TRY IT: The lines to extract run from the first line of the entries through the line that contains "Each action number"; reproduce exactly those lines and no others.

DATASET ENTRIES:
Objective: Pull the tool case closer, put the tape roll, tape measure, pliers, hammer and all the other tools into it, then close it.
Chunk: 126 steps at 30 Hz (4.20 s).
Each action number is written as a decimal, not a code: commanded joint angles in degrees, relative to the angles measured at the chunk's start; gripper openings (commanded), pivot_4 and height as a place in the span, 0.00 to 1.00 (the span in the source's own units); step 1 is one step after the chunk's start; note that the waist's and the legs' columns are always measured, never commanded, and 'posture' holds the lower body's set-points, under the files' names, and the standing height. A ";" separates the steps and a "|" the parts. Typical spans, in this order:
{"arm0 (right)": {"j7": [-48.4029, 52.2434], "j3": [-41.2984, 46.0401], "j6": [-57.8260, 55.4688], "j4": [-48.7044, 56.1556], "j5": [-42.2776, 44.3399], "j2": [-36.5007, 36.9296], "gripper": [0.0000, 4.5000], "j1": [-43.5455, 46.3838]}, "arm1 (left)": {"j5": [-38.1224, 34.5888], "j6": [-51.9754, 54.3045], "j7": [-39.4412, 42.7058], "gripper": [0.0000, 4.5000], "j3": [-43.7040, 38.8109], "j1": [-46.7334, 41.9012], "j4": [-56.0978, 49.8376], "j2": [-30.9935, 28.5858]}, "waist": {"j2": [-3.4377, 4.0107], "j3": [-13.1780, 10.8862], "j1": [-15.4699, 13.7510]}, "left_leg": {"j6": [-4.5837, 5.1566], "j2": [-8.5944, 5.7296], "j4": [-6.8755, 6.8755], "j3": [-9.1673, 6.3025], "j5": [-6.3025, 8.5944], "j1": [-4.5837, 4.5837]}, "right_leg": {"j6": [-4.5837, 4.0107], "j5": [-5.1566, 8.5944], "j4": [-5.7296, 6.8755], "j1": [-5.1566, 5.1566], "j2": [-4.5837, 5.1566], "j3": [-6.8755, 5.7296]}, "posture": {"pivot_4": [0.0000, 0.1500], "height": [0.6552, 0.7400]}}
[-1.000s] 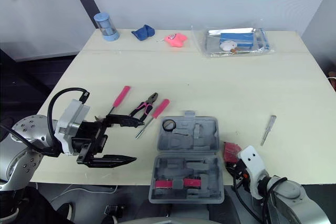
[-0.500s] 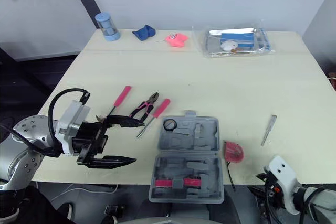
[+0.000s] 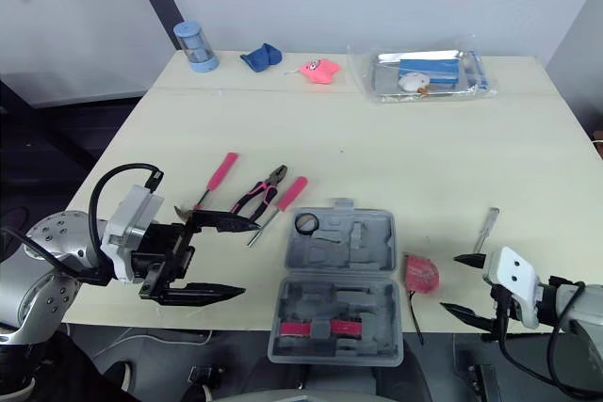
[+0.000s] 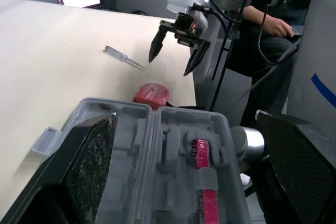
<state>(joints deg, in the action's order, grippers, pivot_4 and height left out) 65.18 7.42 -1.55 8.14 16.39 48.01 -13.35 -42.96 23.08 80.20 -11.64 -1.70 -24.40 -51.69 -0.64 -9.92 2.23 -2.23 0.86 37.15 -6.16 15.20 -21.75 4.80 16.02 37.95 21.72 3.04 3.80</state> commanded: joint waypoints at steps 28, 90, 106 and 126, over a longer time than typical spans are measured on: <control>-0.63 -12.34 10.63 -16.37 -8.76 -5.31 0.98 13.20 | -0.77 -2.76 5.11 1.00 -0.59 -0.92 0.66 -0.74 | 0.05 -0.03 0.18 | 0.00 0.00 0.02 -0.01 0.00 0.02 | -0.01 0.00 0.05 0.01 -0.01 0.00 | 1.00 1.00; 7.50 -38.08 -12.95 -11.62 -31.93 -8.33 0.65 54.13 | 1.96 -8.80 0.89 1.00 -5.25 2.77 10.34 3.94 | 0.30 -0.24 0.27 | -0.02 -0.03 0.04 -0.14 -0.01 -0.22 | -0.01 -0.01 0.07 0.28 0.02 -0.12 | 1.00 1.00; 6.99 -39.29 -20.47 -10.17 -36.05 -11.74 0.65 53.55 | 2.52 -9.36 0.51 1.00 -3.95 2.46 10.09 4.45 | 0.30 -0.24 0.31 | -0.02 -0.03 0.04 -0.14 -0.01 -0.24 | -0.01 -0.02 0.09 0.32 0.02 -0.11 | 1.00 1.00; 9.08 -24.73 -24.26 -3.28 -20.09 -7.22 0.97 47.73 | 2.04 -8.81 0.94 1.00 -4.01 2.31 10.11 4.16 | 0.29 -0.24 0.20 | -0.01 -0.03 0.03 -0.15 -0.01 -0.28 | -0.01 -0.02 0.07 0.34 0.03 -0.12 | 1.00 1.00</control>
<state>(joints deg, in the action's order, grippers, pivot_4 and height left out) 74.61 -20.20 -27.50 4.70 -6.43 40.93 34.77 -40.57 14.50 80.92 -15.13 0.80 -13.77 -47.23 -0.35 -10.16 2.43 -2.24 0.83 37.18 -6.31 15.19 -22.02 4.79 16.01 38.02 22.05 3.06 3.68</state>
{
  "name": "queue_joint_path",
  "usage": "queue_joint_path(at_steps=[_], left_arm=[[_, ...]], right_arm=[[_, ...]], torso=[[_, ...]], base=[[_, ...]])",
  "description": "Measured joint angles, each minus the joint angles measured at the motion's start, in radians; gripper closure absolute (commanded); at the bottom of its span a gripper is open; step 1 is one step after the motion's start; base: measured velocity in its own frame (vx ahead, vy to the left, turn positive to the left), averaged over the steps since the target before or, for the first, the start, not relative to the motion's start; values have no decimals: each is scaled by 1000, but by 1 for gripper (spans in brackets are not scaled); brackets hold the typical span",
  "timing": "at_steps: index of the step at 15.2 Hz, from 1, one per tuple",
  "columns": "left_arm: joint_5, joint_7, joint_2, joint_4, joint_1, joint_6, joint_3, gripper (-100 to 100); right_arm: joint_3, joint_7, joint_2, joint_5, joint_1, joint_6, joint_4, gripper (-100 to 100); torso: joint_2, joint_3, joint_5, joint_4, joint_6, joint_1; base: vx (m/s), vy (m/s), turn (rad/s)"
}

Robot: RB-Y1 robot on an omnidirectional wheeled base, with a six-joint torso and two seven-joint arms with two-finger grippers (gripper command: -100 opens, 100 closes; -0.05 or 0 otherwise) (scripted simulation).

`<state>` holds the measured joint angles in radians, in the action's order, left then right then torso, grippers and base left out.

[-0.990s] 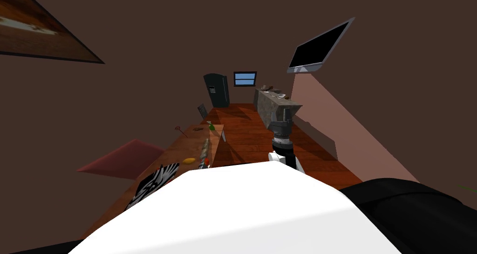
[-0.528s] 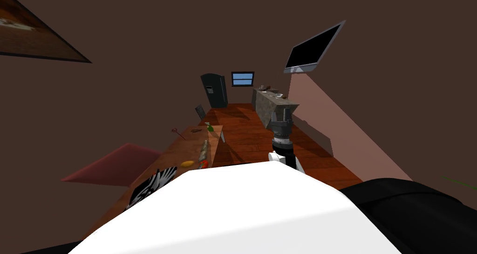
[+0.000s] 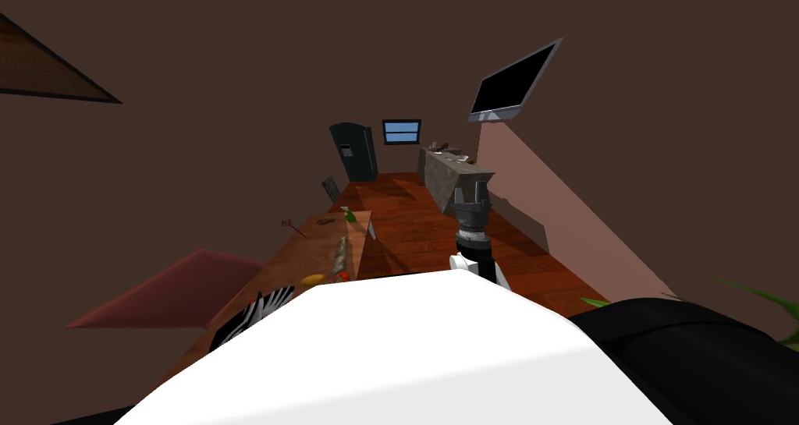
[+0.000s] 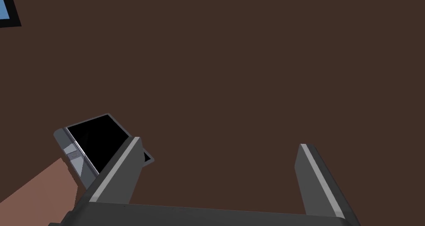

ANSWER SECTION:
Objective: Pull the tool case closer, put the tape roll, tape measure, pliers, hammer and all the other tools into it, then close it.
Chunk: 126 steps at 30 Hz (4.20 s).
Each action number is written as a decimal, not a code: commanded joint angles in degrees, relative to the angles measured at the chunk's start; gripper openings (commanded), pivot_4 and height as a place in the span, 0.00 to 1.00 (the span in the source's own units); step 1 is one step after the chunk's start; note that the waist's and the legs' columns are always measured, never commanded, and 'posture' holds the lower body's set-points, under the files' names, and the standing height. A ";" separates the steps and a "|" the parts. Typical spans, in this order:

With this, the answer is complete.